■ **Directions**: Across the listing below, how many lines contain "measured"? Answer with the number and nothing else.

■ **Given data**:
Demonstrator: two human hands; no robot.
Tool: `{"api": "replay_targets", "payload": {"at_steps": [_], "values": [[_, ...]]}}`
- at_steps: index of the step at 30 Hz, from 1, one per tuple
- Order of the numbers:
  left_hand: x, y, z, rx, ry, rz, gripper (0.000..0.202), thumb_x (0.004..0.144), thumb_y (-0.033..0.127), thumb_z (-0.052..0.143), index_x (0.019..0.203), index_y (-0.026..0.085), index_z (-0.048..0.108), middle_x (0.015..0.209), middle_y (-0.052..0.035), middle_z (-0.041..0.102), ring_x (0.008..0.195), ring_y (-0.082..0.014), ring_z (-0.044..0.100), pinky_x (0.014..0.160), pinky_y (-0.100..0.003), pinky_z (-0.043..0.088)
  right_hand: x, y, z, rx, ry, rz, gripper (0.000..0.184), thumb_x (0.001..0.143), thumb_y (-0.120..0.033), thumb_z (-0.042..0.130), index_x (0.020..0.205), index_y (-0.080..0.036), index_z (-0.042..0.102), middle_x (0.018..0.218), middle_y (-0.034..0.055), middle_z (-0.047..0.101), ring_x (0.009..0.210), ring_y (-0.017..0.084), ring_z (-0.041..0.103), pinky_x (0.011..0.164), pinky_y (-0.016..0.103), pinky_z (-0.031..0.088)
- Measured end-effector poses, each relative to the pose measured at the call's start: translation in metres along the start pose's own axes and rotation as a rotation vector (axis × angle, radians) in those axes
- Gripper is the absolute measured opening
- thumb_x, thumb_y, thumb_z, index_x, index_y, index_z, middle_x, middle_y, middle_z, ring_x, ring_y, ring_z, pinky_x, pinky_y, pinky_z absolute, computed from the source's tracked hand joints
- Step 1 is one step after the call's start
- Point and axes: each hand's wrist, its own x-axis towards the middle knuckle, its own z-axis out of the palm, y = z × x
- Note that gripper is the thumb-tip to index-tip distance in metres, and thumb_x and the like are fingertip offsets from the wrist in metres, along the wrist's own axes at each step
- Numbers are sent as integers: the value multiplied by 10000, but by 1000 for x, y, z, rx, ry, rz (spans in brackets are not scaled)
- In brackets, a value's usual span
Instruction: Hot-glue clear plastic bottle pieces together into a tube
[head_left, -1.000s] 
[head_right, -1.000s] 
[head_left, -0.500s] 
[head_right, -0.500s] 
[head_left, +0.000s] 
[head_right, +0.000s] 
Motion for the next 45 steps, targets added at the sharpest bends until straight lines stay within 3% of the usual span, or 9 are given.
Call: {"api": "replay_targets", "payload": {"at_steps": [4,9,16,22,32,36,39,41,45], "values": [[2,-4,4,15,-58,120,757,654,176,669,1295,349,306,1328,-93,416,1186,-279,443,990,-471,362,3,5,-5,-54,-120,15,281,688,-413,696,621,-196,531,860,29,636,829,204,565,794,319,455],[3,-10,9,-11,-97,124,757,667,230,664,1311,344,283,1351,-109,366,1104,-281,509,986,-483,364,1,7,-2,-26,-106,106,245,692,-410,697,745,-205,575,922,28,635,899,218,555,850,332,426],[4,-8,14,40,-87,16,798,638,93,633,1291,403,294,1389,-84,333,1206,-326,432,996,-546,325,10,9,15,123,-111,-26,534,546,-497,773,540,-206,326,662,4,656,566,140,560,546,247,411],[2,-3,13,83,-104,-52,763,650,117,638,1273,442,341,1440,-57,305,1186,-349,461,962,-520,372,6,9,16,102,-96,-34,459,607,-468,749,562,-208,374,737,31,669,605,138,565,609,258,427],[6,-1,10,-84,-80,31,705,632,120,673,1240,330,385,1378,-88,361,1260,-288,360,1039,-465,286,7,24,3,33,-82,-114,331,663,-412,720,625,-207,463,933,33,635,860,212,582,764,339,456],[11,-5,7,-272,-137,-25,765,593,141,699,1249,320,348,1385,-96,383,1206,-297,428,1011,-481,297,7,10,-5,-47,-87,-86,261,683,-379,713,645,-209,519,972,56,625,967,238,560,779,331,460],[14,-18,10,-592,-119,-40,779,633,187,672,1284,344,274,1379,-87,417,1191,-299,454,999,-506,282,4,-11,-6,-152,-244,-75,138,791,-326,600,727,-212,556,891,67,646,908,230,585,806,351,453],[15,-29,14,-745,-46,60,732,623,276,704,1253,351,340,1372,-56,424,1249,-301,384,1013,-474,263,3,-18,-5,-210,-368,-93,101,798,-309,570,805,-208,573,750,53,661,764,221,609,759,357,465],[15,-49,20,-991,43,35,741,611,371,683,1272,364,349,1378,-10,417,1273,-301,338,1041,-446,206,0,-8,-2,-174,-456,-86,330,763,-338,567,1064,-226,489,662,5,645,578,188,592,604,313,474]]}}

■ **Result of this task**: 2